One may ask, therefore, if there is a need for a separate chapter on statistics. The short answer is yes. The long answer can be found in the rest of the chapter. A review of the ETS Research Report (RR) series and other archival materials reveals that a great deal of research in both theoretical and applied statistics was carried out at ETS, both by regular staff members and by visitors. Some of the research was motivated by longstanding problems in statistics, such as the Behrens-Fisher problem or the problem of simultaneous inference, and some by issues arising at ETS during the course of business. Much of this work is distinguished by both its depth and generality. Although a good deal of statistics-related research is treated in other chapters, much is not.

The purpose of this chapter, then, is to tell a story of statistics research at ETS. It is not the story, as it is not complete; rather, it is structured in terms of a number of major domains and, within each domain, a roughly chronological narrative of key highlights. As will be evident, the boundaries between domains are semipermeable so that the various narratives sometimes intermix. Consequently, reference will also be made to topic coverage in other chapters. The writing of this chapter was made more challenging by the fact that some important contributions made by ETS researchers or by ETS visitors (supported by ETS) did not appear in the RR series but in other technical report series and/or in the peer-reviewed literature. A good faith effort was made to identify some of these contributions and include them as appropriate.

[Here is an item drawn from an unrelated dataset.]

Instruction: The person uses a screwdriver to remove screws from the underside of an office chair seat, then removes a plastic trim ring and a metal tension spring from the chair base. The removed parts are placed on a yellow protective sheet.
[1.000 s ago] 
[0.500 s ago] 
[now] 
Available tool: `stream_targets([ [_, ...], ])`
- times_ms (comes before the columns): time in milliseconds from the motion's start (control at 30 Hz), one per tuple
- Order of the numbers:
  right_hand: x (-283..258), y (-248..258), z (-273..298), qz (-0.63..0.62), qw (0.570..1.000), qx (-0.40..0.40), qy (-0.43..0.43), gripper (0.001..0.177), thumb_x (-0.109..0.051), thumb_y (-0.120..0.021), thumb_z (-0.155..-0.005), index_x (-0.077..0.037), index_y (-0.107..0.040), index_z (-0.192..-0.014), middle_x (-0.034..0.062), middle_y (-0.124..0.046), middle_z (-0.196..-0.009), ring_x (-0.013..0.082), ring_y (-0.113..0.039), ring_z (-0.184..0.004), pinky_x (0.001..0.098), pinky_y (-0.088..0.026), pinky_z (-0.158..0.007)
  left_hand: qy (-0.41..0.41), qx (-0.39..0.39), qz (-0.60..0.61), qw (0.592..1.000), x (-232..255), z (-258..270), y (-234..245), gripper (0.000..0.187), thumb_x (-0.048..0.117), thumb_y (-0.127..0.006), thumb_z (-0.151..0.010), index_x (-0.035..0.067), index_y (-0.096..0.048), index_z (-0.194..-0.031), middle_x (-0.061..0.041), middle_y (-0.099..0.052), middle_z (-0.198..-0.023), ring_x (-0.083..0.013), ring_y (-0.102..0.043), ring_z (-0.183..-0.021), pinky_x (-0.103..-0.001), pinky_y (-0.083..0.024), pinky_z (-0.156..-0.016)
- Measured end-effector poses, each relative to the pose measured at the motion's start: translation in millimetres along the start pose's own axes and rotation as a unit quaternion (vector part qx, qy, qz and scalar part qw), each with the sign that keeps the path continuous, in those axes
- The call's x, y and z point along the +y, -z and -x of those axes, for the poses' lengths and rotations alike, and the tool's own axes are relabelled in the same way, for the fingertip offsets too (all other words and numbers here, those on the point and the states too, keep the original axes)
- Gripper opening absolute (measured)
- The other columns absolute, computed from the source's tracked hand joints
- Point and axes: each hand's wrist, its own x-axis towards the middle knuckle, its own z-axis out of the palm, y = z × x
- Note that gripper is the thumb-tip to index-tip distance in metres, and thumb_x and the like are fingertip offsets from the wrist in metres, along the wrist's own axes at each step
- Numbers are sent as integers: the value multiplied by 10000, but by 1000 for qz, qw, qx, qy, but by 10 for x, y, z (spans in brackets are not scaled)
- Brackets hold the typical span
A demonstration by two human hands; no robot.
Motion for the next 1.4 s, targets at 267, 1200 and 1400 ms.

The chapter begins with a treatment of classic linear models , followed by sections on latent regression , Bayesian methods , and causal inference . It then offers shorter treatments of a number of topics, including missing data, complex samples, and data displays. A final section offers some closing thoughts on the statistical contributions of ETS researchers over the years.

1 Linear Models

Linear models, comprising such techniques as regression , analysis of variance, and analysis of covariance , are the workhorses of applied statistics . Whether offering convenient summaries of data patterns, modeling data to make predictions, or even serving as the basis for inferring causal relationships, they are both familiar tools and the source of endless questions and puzzles that have fascinated statisticians for more than a century. Research on problems related to linear models goes back to ETS’s earliest days and continues even today.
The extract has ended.